Among the records, find the lines that hold the string "cloth" and return them.
· · · ·
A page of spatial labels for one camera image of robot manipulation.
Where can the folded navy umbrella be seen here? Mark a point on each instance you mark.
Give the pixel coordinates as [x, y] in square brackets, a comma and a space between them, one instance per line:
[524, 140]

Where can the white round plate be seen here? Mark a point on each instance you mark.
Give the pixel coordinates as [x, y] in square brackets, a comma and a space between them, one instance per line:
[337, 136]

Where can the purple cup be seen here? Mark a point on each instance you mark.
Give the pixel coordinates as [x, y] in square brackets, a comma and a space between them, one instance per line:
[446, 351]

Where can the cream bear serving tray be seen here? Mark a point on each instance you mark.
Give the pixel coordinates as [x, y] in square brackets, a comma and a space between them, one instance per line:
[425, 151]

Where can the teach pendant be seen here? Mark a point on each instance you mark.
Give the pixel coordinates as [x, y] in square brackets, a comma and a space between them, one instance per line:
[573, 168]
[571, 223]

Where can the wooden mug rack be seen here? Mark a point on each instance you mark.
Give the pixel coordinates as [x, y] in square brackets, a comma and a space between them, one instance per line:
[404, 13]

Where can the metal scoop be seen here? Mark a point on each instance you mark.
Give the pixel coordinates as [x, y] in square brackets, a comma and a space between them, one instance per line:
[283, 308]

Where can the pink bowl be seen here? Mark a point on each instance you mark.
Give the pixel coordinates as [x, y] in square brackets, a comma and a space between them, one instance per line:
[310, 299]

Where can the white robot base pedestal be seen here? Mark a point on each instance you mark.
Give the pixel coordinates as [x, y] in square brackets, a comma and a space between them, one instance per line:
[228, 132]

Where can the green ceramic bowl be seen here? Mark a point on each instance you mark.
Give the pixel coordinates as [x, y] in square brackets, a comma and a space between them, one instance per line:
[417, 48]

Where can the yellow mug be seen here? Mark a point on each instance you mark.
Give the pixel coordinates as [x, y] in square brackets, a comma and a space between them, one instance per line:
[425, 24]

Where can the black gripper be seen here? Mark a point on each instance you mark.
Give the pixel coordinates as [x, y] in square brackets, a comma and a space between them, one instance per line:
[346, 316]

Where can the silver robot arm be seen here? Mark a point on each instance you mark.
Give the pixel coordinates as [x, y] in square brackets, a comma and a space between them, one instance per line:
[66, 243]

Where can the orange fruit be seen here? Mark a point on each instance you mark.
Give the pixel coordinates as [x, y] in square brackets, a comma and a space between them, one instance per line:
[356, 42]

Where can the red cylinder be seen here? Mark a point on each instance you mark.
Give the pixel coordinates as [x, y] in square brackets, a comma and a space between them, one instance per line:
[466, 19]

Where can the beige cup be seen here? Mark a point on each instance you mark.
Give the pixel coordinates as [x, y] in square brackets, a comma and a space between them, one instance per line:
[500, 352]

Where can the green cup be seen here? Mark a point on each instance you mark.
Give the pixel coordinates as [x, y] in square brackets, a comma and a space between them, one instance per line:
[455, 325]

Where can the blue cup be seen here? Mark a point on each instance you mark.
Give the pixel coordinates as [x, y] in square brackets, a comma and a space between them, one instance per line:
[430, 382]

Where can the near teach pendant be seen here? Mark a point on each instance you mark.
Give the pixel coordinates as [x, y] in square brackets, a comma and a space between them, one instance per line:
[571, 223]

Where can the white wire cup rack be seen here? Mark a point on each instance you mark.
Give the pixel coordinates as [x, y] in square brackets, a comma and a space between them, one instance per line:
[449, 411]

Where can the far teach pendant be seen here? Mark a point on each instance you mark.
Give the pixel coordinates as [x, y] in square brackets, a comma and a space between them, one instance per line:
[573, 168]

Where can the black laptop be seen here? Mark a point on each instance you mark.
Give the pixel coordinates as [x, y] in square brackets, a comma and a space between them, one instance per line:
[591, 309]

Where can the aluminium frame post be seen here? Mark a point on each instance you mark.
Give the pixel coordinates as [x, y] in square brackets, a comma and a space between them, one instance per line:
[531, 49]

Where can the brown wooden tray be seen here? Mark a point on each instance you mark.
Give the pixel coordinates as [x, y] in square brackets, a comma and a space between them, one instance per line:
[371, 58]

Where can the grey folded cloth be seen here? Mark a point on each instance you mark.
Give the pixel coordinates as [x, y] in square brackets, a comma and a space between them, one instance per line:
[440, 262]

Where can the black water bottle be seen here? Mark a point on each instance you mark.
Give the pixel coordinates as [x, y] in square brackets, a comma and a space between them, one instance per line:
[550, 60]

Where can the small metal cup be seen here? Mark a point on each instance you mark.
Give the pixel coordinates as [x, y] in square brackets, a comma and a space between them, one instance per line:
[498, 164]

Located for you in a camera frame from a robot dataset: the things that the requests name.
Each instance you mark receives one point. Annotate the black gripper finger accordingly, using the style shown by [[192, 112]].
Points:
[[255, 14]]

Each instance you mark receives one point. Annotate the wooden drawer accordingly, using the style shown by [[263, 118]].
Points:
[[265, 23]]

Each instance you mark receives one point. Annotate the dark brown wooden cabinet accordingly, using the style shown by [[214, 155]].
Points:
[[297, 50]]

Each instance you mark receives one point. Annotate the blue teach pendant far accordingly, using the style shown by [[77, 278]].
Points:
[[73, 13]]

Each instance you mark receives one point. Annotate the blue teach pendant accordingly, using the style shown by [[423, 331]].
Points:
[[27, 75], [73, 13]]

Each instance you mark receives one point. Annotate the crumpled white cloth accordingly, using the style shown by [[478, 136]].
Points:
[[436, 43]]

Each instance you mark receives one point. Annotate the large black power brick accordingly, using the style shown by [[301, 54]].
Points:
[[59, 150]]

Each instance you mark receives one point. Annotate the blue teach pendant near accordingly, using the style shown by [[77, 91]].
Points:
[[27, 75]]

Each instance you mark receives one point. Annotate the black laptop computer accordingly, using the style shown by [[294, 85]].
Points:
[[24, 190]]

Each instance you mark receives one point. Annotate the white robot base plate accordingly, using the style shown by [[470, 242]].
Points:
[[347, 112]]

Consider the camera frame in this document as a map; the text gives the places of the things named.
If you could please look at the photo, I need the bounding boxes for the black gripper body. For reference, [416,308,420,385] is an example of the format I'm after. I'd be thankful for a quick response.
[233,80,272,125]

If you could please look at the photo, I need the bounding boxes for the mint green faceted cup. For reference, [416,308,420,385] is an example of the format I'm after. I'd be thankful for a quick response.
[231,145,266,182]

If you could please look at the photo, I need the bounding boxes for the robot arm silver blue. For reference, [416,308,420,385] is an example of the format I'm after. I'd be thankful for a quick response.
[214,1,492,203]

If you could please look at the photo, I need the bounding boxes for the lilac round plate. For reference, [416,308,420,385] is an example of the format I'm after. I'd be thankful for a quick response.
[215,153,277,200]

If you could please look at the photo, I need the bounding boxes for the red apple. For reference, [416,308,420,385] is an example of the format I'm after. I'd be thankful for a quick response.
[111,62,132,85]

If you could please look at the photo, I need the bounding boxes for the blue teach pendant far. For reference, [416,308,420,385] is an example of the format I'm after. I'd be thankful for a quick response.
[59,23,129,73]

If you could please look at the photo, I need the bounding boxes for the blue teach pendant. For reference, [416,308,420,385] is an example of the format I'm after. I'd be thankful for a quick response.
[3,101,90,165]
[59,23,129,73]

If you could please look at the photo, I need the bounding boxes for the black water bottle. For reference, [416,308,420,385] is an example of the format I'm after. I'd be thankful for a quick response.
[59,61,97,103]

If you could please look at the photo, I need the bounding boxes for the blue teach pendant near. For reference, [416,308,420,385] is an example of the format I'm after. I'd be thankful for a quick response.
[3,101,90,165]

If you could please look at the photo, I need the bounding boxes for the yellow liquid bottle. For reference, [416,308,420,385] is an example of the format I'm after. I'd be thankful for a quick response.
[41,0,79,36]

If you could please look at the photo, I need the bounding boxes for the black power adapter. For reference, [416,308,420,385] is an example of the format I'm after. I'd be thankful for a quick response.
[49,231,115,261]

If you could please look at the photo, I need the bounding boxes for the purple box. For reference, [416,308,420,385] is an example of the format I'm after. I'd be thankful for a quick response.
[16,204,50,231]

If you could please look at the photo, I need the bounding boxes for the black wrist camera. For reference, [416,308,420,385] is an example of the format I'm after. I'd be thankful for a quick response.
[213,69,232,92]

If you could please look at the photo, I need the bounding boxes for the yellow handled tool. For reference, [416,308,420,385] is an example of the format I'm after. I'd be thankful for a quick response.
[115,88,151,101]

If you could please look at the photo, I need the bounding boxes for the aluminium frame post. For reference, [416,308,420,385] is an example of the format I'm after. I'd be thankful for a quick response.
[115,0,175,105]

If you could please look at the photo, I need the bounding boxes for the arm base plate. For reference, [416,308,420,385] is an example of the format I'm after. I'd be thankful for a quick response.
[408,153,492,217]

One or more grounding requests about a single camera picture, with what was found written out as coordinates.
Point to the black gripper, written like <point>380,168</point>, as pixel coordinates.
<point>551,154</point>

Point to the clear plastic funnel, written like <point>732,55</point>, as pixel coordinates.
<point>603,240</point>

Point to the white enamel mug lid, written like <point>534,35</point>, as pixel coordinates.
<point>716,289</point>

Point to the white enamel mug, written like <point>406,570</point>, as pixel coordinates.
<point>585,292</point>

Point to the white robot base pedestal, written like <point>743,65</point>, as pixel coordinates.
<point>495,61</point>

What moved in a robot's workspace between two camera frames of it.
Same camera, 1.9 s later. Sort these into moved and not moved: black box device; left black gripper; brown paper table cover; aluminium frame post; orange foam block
· · · ·
◆ **Output for this task**:
Where can the grey folded cloth be seen here? Mark a point on each instance you mark.
Each instance you mark receives one point. Annotate the crumpled white cloth accordingly, using the style shown by [[478, 136]].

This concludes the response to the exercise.